* [DATA FOR THIS EXERCISE]
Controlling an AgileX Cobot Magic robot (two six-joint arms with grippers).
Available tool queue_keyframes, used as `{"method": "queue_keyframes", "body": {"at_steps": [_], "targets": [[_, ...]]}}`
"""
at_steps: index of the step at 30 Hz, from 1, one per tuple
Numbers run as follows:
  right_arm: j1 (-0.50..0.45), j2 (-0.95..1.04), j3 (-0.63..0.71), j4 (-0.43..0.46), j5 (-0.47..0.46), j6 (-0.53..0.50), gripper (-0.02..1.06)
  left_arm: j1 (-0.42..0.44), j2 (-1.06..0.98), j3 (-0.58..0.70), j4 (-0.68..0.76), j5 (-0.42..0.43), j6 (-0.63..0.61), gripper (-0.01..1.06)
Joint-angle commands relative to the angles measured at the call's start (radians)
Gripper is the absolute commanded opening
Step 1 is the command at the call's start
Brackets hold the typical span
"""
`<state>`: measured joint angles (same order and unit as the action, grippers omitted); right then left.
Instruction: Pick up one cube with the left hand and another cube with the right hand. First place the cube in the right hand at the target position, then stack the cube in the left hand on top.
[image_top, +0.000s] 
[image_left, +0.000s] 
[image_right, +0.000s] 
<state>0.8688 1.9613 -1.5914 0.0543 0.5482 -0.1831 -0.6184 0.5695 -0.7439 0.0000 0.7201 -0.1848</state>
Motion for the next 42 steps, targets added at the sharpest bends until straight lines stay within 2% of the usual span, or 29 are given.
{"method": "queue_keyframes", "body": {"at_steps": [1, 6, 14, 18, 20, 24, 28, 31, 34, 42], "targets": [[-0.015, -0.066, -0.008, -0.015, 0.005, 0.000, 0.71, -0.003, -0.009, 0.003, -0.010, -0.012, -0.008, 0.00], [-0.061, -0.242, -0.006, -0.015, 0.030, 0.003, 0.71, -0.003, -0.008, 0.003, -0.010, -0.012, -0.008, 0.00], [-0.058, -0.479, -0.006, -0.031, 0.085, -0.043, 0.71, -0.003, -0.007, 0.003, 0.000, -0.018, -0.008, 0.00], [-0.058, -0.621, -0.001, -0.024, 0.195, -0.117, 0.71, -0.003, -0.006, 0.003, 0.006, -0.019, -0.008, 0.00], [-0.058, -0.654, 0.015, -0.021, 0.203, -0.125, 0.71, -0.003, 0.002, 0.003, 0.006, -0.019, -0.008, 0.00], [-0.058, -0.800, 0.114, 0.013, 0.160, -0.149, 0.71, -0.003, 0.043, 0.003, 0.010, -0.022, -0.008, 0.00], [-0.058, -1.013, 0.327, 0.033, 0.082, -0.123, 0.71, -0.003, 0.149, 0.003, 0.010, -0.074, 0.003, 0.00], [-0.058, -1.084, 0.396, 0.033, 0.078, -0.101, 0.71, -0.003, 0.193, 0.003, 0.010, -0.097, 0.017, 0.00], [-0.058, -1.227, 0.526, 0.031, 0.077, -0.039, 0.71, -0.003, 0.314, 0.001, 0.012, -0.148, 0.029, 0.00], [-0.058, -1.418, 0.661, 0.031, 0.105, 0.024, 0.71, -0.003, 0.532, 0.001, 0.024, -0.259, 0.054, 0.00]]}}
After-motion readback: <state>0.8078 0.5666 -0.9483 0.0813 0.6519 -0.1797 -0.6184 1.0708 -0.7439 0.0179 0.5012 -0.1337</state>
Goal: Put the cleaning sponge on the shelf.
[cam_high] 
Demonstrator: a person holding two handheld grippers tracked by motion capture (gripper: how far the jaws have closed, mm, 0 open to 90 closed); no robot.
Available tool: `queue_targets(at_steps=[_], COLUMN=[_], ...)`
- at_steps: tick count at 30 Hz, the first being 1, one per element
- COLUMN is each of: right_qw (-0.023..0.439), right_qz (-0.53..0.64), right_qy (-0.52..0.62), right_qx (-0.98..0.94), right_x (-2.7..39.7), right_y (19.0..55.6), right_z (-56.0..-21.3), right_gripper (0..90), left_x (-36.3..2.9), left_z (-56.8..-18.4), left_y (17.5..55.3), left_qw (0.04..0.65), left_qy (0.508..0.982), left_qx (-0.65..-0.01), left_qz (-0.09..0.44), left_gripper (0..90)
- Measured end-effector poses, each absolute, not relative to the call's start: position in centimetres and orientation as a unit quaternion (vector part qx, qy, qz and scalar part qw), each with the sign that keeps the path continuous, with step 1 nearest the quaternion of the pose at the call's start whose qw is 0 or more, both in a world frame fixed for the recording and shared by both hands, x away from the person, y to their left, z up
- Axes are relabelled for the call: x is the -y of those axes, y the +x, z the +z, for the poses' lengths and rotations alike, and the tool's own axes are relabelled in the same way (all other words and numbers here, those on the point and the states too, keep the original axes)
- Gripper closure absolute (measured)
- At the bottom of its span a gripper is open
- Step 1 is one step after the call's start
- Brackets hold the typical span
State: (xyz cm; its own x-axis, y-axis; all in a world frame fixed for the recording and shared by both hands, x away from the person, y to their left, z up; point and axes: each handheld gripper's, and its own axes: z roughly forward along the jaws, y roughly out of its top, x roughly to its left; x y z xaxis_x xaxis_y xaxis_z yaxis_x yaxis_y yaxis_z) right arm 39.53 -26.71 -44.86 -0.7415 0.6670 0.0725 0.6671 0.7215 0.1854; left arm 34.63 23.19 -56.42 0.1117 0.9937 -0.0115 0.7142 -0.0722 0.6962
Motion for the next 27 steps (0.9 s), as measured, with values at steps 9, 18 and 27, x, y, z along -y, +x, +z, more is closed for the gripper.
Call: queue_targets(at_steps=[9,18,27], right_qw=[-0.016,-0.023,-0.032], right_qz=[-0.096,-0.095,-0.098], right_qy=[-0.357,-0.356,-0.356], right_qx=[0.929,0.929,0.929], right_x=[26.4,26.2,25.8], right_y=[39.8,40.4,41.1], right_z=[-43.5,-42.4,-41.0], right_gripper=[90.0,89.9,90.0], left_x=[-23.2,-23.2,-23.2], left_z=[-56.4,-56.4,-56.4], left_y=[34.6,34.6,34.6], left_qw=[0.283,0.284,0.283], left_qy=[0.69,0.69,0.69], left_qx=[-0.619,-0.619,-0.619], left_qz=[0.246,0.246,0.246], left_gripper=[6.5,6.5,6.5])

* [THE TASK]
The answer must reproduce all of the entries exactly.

* [ANSWER TO THE PROBLEM]
Controlling an AgileX Cobot Magic robot (two six-joint arms with grippers).
Available tool queue_keyframes, used as `{"method": "queue_keyframes", "body": {"at_steps": [_], "targets": [[_, ...]]}}`
"""
at_steps: index of the step at 30 Hz, from 1, one per tuple
Numbers run as follows:
  right_arm: j1 (-0.50..0.45), j2 (-0.95..1.04), j3 (-0.63..0.71), j4 (-0.43..0.46), j5 (-0.47..0.46), j6 (-0.53..0.50), gripper (-0.02..1.06)
  left_arm: j1 (-0.42..0.44), j2 (-1.06..0.98), j3 (-0.58..0.70), j4 (-0.68..0.76), j5 (-0.42..0.43), j6 (-0.63..0.61), gripper (-0.01..1.06)
Joint-angle commands relative to the angles measured at the call's start (radians)
Gripper is the absolute commanded opening
Step 1 is the command at the call's start
Brackets hold the typical span
"""
`<state>`: measured joint angles (same order and unit as the action, grippers omitted); right then left.
Instruction: Pick up one cube with the left hand and another cube with the right hand. First place the cube in the right hand at the target position, then stack the cube in the left hand on top.
[image_top, +0.000s] 
[image_left, +0.000s] 
[image_right, +0.000s] 
<state>0.8688 1.9613 -1.5914 0.0543 0.5482 -0.1831 -0.6184 0.5695 -0.7439 0.0000 0.7201 -0.1848</state>
Motion for the next 42 steps, targets added at the sharpest bends until straight lines stay within 2% of the usual span, or 29 are given.
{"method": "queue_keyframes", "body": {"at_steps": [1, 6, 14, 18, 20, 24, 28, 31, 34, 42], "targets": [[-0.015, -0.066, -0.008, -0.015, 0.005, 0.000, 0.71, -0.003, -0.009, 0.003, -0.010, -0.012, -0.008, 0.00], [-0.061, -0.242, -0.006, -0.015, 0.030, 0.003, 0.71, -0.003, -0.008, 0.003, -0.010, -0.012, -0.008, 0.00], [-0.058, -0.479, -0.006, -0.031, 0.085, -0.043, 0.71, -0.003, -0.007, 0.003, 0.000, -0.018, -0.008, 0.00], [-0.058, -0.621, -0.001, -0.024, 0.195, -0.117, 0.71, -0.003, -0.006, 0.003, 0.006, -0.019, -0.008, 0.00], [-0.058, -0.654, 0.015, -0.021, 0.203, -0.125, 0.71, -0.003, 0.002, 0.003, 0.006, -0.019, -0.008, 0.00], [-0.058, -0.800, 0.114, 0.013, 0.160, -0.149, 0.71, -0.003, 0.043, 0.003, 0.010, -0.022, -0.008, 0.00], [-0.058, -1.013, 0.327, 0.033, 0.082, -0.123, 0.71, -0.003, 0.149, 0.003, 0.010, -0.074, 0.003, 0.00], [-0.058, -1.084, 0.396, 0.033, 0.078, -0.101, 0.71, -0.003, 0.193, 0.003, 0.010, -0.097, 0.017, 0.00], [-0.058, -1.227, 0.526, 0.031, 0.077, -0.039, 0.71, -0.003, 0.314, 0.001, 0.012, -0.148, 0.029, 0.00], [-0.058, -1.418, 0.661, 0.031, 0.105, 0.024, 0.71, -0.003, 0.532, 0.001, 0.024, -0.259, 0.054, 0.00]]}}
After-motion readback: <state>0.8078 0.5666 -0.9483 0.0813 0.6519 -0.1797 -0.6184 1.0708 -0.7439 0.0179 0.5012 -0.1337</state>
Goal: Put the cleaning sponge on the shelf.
[cam_high] 
Demonstrator: a person holding two handheld grippers tracked by motion capture (gripper: how far the jaws have closed, mm, 0 open to 90 closed); no robot.
Available tool: `queue_targets(at_steps=[_], COLUMN=[_], ...)`
- at_steps: tick count at 30 Hz, the first being 1, one per element
- COLUMN is each of: right_qw (-0.023..0.439), right_qz (-0.53..0.64), right_qy (-0.52..0.62), right_qx (-0.98..0.94), right_x (-2.7..39.7), right_y (19.0..55.6), right_z (-56.0..-21.3), right_gripper (0..90), left_x (-36.3..2.9), left_z (-56.8..-18.4), left_y (17.5..55.3), left_qw (0.04..0.65), left_qy (0.508..0.982), left_qx (-0.65..-0.01), left_qz (-0.09..0.44), left_gripper (0..90)
- Measured end-effector poses, each absolute, not relative to the call's start: position in centimetres and orientation as a unit quaternion (vector part qx, qy, qz and scalar part qw), each with the sign that keeps the path continuous, with step 1 nearest the quaternion of the pose at the call's start whose qw is 0 or more, both in a world frame fixed for the recording and shared by both hands, x away from the person, y to their left, z up
- Axes are relabelled for the call: x is the -y of those axes, y the +x, z the +z, for the poses' lengths and rotations alike, and the tool's own axes are relabelled in the same way (all other words and numbers here, those on the point and the states too, keep the original axes)
- Gripper closure absolute (measured)
- At the bottom of its span a gripper is open
- Step 1 is one step after the call's start
- Brackets hold the typical span
State: (xyz cm; its own x-axis, y-axis; all in a world frame fixed for the recording and shared by both hands, x away from the person, y to their left, z up; point and axes: each handheld gripper's, and its own axes: z roughly forward along the jaws, y roughly out of its top, x roughly to its left; x y z xaxis_x xaxis_y xaxis_z yaxis_x yaxis_y yaxis_z) right arm 39.53 -26.71 -44.86 -0.7415 0.6670 0.0725 0.6671 0.7215 0.1854; left arm 34.63 23.19 -56.42 0.1117 0.9937 -0.0115 0.7142 -0.0722 0.6962
Motion for the next 27 steps (0.9 s), as measured, with values at steps 9, 18 and 27, x, y, z along -y, +x, +z, more is closed for the gripper.
Call: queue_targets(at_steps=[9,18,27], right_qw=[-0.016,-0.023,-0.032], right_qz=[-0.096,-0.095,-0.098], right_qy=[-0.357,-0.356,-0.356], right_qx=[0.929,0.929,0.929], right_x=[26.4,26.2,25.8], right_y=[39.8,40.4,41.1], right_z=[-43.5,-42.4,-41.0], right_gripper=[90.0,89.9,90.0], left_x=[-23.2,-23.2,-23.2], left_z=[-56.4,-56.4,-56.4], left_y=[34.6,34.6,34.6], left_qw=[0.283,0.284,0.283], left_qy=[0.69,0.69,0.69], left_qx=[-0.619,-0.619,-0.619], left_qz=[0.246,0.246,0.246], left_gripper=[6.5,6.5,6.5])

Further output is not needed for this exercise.